3(z + 6) + 6(z + 9)


In 3(z + 6) there is one multipler outside the parentheses, namely 3, and two
terms inside, namely z and 6.  Multiply the outer 3 by BOTH the inner terms z
and 6 and get 3 times z and 3 times 6.  Three times z is written 3z, and 3
times 6 is, of course, written as 18. So replace 3(z+6) with 3z+18, Now we have

3z + 18 + 6(z + 9)

In 6(z + 9) there is one multipler outside the parentheses, namely 6, and two
terms inside, namely z and 9.  Multiply the outer 6 by BOTH the inner terms z
and 9 and get 6 times z and 6 times 9.  Six times z is written 6z, and 6 times
9 is, of course, written as 54. So replace 6(z+9) with 6z+54, Now we have

3z + 18 + 6z + 54

Now we put like terms together.  The term 3z and the term 6z are like terms
because they both have z's, so we put them together.  The term 18 and the term
54 are like terms because they both have z's, so we put them together.  That
is, we swap places with the 18 and the 6z, and write

3z + 6z + 18 + 54

Now we add 3z and 6z and get 9z.
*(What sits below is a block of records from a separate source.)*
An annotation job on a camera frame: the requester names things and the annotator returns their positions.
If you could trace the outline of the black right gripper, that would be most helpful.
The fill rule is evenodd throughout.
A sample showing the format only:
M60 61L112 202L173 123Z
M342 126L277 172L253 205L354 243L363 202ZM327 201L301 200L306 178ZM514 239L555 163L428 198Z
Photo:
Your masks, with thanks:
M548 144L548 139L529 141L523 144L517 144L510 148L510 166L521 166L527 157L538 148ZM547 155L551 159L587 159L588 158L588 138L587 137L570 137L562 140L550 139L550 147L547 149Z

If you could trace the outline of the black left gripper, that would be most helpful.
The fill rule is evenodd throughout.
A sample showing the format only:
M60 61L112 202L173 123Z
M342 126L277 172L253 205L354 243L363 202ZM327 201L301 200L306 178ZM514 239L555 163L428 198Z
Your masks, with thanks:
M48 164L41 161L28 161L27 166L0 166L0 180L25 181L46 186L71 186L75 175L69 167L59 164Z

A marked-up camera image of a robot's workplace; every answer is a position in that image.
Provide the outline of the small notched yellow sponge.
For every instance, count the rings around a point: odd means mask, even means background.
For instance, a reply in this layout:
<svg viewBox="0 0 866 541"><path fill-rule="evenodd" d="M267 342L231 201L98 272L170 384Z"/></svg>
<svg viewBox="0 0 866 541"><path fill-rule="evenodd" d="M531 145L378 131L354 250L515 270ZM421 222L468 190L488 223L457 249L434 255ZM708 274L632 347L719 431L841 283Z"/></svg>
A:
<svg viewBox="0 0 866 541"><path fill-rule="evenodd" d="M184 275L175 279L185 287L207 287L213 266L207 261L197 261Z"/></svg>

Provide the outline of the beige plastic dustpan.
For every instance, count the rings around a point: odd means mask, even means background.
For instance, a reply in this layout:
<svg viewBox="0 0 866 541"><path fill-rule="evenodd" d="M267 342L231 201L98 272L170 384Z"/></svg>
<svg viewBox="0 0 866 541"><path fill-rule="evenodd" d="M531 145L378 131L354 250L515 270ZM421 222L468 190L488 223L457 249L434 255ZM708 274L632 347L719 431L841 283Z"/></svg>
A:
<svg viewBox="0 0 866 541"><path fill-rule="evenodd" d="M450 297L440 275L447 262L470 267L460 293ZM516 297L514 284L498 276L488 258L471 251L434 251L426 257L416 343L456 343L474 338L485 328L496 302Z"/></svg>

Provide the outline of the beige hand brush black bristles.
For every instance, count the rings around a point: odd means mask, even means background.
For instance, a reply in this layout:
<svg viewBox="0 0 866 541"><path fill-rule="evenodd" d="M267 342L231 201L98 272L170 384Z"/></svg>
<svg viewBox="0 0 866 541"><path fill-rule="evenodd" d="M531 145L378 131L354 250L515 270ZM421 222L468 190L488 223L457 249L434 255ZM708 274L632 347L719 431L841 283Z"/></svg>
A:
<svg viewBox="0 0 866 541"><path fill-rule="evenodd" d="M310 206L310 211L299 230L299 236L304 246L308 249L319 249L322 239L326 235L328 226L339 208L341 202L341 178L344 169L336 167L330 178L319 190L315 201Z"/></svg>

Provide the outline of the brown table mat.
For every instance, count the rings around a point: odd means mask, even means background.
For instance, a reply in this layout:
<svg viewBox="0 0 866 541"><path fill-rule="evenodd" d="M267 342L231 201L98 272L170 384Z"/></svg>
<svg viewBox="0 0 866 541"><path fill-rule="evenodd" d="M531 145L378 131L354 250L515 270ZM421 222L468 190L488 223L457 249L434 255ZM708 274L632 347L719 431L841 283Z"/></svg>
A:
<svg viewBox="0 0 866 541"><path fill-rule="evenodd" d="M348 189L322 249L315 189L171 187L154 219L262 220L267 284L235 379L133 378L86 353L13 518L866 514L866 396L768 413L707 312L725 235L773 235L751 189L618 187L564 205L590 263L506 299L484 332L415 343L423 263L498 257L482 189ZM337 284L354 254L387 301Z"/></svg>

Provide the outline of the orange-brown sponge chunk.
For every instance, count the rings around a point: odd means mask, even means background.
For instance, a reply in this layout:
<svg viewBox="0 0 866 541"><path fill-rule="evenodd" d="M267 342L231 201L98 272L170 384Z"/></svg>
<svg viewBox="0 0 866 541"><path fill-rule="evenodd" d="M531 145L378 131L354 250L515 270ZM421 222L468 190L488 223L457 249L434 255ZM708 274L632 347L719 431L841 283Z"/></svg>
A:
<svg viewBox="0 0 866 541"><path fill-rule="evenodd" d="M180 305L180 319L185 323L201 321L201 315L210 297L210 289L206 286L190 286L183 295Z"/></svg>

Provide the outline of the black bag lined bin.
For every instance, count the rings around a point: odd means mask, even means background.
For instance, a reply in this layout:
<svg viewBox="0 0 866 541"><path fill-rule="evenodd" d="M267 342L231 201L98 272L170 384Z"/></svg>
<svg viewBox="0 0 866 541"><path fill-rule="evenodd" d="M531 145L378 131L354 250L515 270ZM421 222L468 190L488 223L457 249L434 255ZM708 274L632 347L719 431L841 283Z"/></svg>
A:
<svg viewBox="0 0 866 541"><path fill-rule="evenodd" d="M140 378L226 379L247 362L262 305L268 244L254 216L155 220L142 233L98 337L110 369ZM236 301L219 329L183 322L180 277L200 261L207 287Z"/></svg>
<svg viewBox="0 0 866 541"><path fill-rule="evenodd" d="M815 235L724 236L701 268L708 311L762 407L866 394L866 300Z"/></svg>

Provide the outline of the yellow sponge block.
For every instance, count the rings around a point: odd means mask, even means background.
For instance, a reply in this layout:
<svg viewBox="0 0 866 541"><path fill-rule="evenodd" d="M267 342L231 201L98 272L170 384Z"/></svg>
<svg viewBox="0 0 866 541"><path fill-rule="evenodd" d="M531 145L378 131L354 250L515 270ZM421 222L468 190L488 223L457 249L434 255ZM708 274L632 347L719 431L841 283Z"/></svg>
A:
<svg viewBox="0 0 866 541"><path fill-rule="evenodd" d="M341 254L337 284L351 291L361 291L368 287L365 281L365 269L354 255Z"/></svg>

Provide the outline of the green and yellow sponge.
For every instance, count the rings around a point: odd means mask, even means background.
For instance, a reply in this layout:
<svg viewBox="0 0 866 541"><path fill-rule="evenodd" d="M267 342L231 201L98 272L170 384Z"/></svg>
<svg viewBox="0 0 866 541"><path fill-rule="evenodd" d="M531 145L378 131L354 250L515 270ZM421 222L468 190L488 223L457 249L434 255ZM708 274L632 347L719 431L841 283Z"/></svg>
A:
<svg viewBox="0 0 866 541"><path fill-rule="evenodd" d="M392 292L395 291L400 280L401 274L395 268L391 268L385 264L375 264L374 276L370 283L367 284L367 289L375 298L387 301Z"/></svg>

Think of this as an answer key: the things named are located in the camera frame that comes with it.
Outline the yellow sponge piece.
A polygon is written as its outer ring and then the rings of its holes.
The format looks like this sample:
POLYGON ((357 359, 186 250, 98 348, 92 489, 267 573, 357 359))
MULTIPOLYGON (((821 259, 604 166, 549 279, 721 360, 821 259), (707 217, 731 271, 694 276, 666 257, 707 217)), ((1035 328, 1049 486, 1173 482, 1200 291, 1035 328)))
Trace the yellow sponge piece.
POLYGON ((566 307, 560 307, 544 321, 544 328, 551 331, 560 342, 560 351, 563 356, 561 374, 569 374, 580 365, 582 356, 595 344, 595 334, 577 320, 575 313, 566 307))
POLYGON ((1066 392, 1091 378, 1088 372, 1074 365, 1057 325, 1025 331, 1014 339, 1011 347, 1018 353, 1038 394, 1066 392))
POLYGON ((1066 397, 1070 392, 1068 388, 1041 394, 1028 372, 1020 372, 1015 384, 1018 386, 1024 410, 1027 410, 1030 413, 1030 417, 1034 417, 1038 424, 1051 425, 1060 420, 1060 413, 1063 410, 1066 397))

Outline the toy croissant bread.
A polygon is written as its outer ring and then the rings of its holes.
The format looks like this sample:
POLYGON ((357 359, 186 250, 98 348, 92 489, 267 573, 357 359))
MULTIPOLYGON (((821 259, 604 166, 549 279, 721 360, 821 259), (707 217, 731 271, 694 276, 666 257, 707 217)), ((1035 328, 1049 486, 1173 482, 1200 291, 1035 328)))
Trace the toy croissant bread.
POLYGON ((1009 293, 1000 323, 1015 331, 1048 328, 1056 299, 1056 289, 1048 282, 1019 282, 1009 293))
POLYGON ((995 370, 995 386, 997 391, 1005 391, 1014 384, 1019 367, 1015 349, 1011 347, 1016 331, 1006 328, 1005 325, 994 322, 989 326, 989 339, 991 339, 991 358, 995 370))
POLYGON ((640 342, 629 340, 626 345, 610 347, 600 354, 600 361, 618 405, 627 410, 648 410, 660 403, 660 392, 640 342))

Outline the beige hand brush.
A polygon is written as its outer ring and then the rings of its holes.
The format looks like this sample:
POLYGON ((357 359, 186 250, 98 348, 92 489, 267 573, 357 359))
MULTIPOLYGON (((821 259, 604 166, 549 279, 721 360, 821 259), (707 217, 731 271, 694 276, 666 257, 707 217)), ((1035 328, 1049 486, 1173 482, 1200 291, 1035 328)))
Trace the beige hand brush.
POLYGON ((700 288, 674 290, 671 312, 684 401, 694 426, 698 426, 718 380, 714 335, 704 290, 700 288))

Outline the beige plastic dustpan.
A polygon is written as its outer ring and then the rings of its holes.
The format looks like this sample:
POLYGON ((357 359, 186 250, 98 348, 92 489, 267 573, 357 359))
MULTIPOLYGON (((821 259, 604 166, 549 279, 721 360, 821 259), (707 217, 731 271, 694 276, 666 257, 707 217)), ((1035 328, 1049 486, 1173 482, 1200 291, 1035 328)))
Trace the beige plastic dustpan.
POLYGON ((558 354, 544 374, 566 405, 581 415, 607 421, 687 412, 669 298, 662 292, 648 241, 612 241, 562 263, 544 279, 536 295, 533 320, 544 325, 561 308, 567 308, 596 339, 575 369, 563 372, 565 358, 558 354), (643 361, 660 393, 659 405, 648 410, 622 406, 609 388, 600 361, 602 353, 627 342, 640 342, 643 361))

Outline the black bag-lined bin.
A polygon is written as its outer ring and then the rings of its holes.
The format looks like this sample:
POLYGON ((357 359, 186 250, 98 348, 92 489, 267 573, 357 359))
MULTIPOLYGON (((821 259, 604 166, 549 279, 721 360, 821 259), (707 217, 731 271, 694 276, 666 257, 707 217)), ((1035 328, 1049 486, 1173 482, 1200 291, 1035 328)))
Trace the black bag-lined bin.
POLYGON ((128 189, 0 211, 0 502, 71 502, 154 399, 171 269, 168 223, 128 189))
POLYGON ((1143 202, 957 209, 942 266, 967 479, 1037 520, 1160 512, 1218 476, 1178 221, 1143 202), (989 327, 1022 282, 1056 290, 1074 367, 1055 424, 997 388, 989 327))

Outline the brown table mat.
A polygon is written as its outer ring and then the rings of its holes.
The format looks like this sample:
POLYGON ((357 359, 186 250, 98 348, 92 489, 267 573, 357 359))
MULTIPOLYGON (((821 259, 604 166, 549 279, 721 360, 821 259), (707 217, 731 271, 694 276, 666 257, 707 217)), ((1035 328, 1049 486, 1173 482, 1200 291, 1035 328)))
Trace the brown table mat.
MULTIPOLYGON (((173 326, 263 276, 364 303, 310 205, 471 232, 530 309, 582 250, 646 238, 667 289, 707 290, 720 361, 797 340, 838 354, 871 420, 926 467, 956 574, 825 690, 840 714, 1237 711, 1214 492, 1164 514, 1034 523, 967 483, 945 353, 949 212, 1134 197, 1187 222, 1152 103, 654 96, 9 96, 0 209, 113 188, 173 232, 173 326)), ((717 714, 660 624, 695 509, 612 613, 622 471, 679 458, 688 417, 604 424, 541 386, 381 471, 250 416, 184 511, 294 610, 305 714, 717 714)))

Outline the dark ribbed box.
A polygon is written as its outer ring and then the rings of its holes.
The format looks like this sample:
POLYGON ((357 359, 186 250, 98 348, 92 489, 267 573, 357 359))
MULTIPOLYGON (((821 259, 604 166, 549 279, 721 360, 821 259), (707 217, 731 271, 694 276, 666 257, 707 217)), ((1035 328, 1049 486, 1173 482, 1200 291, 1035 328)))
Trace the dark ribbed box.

So now we have

9z + 18 + 54

Now we add 18 and 54 and get 72, and this is our final answer

9z + 72

We can go no further because we cannot add unlike terms and get a single term,
because we don't know what z represents. We can only indicate their addition
until someone tells us what number z represents.

Edwin
AnlytcPhil@aol.com